Infostand海外ITトピックス

成長市場から突然の撤退 Google CloudがIoTマネージドサービスを終了

IoTで存在感薄かった

 Google Cloudは、なぜIoT Coreの終了を決めたのだろう? IoTは、“これから”の大市場であるはずだ。

 Google Cloudの声明は「IoT Coreをローンチした後、顧客のニーズを満たすには、IoTアプリケーションとサービスを専門とするパートナー各社の方がよりよいものを提供できることが明確になった」(The Registerの引用)としている。つまり、自社の製品は、顧客にとって十分なものでないと認めている。

 IoT Coreの終了についてConstellation Researchのアナリスト、Holger Mueller氏はTech Crunchに対し、「興味深い。IoTはクラウドサービスを提供するベンダーにとって、成長の大きな推進力であるはずだ」とコメントしている。

 そして、クラウドトップ3(AWS、Microsoft Azure、Google Cloud)はIoTで活発に動いておらず、専門ベンダーや、「ベストオブブリード」(各分野の最良のベンダーを組み合わせてシステムを構築する)が市場で勢いを増していると指摘している。

 IoT業界ではどうだろう。公開されたデータからマーケット分析を行っているenlyftの調査では、Google Cloud IoT CoreのIoT市場でのシェアはわずか0.3%にとどまるという。

 IoT製品のテスト・評価を手がけるMachNationの首席IoTアナリスト、Josh Taubenheim氏は、ハイパースケール・クラウドプロバイダー3社の中で、GoggleのIoTは「最下位」と厳しい評価をしている。

 同氏はFierce Wirelessへのコメントで「Googleは現在のセキュリティ標準、プラットフォームのモダン化、新機能をほとんど追加していない」と述べ、IoT Coreが終了して困る企業や通信事業者は少ないとみている。

 IoT専門メディアのIoT World Todayは、Google CloudのIoT戦略を詳細に分析した2021年の記事で、「Googleのビジネスは高度なクラウドツールセットの上で動き、KubernetesやIstioといったコンセプトをローンチしている」と解説。Google CloudがIoTでトップになっても良いはずだと評価した。

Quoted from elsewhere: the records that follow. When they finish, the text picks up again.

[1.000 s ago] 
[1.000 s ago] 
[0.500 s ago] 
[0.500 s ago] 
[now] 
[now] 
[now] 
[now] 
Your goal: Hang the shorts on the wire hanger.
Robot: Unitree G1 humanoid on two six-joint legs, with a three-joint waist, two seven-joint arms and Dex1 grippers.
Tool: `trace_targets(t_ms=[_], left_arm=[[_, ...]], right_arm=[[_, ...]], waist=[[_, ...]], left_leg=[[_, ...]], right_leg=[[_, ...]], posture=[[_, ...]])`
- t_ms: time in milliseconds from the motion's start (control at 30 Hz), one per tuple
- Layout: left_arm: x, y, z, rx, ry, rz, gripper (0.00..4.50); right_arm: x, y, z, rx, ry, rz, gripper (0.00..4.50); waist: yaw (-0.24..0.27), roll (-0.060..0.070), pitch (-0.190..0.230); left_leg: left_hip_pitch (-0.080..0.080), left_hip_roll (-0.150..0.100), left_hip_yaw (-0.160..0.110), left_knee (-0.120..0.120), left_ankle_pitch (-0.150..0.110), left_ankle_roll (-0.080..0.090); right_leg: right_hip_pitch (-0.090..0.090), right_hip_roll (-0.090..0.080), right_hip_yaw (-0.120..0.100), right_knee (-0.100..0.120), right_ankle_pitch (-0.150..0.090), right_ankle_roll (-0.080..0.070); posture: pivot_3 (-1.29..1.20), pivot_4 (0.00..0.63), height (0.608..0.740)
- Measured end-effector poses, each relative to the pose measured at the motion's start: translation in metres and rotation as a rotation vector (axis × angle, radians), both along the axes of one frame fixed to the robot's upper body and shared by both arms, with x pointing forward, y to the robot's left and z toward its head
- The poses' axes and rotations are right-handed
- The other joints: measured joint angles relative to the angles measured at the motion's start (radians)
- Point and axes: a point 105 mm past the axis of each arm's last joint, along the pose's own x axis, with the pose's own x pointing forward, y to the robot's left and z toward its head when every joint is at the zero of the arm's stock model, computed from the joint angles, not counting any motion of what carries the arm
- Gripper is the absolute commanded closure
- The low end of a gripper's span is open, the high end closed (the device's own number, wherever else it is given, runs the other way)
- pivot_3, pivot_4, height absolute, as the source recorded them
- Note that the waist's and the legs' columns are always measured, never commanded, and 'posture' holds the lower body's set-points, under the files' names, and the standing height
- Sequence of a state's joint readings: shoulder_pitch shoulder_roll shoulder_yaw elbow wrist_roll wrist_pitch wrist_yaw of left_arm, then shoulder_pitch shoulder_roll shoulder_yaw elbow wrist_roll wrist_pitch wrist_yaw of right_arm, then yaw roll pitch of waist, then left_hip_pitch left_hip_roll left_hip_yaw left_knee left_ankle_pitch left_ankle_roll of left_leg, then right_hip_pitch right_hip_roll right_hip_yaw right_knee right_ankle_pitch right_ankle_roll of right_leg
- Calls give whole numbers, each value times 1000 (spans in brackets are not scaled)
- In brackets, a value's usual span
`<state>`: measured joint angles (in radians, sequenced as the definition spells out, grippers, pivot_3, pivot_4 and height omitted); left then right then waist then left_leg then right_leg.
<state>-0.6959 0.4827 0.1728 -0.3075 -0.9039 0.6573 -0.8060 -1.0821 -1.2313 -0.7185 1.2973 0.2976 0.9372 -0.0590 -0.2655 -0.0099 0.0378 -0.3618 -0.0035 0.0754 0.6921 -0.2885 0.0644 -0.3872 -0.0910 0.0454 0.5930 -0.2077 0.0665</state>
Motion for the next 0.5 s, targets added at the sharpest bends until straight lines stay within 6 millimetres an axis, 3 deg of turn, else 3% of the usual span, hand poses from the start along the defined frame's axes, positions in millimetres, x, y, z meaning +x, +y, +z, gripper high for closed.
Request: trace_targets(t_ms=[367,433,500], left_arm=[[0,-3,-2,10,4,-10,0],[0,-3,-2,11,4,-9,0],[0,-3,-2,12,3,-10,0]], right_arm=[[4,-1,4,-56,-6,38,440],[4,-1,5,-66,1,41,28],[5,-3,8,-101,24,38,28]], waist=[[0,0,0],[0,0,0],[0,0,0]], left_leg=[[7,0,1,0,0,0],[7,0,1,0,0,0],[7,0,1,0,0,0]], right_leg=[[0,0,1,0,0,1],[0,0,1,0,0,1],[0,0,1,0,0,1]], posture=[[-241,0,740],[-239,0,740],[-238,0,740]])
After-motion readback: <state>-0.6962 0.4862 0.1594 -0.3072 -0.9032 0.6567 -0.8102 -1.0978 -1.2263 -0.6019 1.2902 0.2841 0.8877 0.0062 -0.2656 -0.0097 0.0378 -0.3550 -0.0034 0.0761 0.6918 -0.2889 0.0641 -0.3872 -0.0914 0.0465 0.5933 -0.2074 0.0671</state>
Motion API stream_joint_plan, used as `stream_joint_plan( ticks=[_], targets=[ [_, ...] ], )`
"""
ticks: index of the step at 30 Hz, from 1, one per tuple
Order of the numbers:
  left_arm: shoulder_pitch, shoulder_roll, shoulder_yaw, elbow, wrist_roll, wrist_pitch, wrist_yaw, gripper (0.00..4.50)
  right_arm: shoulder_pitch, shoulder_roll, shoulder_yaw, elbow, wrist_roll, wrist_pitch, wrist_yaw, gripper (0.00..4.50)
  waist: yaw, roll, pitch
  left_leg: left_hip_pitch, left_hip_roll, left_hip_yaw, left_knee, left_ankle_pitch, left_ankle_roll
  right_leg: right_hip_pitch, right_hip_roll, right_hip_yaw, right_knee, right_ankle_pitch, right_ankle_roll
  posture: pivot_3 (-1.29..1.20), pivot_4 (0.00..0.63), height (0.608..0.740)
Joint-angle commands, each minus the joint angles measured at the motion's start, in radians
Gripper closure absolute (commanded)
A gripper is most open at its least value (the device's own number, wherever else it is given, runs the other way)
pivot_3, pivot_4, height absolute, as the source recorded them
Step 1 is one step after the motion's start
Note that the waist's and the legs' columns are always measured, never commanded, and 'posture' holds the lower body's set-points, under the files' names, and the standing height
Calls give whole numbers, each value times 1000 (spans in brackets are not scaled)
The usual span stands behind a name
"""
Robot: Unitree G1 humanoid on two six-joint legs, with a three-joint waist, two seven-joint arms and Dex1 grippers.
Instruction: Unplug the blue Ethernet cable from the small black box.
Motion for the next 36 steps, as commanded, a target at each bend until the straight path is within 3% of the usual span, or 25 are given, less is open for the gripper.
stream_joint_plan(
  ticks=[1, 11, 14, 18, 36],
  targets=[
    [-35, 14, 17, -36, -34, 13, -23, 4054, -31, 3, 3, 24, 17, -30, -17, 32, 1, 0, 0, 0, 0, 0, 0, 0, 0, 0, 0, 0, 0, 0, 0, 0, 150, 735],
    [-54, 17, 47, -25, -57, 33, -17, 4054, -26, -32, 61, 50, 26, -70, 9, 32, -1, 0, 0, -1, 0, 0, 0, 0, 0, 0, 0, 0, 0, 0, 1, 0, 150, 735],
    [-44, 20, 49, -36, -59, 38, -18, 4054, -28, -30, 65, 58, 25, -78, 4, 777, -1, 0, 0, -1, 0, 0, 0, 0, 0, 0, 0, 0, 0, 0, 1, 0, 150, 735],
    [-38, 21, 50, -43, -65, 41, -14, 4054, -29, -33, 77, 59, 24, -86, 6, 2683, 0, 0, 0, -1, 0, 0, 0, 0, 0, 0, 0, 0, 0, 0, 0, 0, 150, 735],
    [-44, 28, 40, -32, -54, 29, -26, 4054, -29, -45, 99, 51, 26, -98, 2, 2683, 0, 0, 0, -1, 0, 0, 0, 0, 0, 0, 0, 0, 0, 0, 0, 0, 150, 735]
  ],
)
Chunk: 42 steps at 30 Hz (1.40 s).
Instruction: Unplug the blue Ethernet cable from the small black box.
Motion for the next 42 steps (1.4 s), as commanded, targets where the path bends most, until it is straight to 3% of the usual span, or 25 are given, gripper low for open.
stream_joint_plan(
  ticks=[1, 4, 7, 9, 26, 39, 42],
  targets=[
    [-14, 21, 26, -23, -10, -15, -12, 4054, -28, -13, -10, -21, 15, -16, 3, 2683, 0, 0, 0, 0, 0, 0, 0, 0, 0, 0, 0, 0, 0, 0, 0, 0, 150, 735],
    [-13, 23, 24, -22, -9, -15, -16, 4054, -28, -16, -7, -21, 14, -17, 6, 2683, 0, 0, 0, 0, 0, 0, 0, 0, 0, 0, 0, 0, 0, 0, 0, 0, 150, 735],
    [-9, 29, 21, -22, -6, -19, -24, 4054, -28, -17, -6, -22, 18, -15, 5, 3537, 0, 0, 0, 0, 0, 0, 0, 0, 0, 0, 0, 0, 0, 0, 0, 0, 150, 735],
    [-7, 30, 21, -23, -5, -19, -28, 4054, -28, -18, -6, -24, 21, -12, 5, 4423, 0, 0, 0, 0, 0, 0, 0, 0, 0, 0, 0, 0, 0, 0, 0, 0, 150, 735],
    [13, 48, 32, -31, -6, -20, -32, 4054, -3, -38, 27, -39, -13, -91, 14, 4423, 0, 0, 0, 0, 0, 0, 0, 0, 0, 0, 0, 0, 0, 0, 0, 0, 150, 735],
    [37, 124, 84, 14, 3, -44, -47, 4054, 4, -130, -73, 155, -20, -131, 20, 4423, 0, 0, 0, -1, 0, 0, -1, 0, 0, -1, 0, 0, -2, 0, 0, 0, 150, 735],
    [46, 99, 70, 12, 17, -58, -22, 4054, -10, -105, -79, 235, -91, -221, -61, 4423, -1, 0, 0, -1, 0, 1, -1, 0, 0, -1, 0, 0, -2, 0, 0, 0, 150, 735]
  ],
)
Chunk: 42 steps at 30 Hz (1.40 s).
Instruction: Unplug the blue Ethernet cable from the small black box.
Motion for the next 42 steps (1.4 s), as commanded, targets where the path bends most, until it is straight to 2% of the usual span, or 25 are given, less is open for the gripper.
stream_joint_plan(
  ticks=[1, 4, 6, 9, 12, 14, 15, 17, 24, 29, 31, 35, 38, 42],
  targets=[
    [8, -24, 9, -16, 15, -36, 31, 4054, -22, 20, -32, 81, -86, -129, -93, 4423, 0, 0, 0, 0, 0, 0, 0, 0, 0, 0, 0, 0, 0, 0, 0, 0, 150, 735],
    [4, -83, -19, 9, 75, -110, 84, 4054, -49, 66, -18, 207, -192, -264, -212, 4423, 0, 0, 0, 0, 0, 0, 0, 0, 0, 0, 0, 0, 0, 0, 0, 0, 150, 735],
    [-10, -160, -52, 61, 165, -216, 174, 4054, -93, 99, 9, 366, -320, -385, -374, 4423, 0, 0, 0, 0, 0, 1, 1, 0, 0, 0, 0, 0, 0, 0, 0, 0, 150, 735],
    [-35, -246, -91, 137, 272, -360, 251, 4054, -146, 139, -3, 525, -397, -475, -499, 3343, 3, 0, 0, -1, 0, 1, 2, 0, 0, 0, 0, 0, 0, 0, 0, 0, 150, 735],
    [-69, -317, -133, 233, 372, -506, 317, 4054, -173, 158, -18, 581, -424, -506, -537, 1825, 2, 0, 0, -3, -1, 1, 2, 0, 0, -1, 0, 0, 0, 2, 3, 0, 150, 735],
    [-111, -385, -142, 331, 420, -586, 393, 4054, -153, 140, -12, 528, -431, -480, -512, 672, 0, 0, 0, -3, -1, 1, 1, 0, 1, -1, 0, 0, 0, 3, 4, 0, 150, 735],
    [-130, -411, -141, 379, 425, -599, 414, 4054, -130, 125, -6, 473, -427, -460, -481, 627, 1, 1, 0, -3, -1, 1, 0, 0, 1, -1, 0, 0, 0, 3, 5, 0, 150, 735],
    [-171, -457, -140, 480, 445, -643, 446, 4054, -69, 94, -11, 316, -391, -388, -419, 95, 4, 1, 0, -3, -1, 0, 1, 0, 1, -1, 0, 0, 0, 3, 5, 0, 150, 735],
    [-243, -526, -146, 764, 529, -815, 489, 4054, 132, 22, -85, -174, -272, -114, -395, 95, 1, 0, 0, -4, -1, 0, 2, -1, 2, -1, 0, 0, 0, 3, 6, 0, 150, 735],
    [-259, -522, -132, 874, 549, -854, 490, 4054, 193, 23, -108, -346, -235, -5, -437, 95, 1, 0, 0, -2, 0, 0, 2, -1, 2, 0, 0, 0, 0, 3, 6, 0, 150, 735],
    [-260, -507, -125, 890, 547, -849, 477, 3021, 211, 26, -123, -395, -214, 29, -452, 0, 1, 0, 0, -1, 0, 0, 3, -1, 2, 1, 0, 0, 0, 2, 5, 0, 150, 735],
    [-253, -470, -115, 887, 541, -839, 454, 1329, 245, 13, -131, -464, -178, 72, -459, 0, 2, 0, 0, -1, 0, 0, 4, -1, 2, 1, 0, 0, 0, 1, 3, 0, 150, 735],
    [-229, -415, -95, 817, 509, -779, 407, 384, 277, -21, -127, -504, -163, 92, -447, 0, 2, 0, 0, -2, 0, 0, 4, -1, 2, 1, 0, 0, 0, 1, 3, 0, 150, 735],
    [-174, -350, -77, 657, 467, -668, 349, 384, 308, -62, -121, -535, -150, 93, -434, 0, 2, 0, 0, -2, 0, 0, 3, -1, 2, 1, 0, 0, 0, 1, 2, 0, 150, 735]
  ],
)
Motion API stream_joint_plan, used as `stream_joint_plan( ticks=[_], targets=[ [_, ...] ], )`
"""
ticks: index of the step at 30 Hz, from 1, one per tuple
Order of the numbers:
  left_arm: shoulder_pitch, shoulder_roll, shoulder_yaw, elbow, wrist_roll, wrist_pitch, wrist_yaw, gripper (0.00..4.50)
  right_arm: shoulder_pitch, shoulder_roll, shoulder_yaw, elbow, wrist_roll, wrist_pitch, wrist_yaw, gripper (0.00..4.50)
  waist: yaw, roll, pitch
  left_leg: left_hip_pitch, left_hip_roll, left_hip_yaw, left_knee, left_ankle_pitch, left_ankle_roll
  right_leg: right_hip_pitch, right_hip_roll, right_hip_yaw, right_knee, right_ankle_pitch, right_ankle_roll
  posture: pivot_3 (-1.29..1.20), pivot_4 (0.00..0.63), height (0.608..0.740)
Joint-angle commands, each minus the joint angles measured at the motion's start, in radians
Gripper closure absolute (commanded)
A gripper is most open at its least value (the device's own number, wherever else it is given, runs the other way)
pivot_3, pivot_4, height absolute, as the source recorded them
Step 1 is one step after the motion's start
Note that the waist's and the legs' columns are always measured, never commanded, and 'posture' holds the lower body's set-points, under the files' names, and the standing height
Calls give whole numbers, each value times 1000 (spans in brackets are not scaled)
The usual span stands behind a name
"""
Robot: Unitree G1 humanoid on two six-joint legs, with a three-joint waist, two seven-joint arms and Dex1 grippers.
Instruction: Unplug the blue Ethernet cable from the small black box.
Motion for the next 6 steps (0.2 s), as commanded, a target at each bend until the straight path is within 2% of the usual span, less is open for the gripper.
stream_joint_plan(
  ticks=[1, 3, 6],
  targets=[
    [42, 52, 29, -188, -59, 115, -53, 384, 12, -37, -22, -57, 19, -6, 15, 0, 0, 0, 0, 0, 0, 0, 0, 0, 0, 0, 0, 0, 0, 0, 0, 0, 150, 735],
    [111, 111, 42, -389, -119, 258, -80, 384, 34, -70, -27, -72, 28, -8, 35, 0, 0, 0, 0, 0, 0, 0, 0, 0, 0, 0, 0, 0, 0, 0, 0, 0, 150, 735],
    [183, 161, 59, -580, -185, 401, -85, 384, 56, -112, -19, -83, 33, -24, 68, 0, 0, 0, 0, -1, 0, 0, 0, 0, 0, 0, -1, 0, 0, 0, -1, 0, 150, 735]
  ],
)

 その一方で、「GoogleのIoT向け技術ツールは優れてはいるが、パッケージのやり方が競合他社(AWS、Azure)と異なるため、潜在顧客には検討しにくいかもしれない」「企業がGoogle CloudのIoTを評価するには努力が必要」とも述べていた。

 Google Cloud IoT Coreの発表から間髪を入れず、“拾う神”も現れている。Google Cloudの発表を受け、IoT/エッジプラットフォームのClearBladeはGoogle Cloudの顧客向けの移行サービスを発表した。「GCPのシームレスな代替品」をうたっている。

 「去る者は追わず」で、ビジネスは続いていく。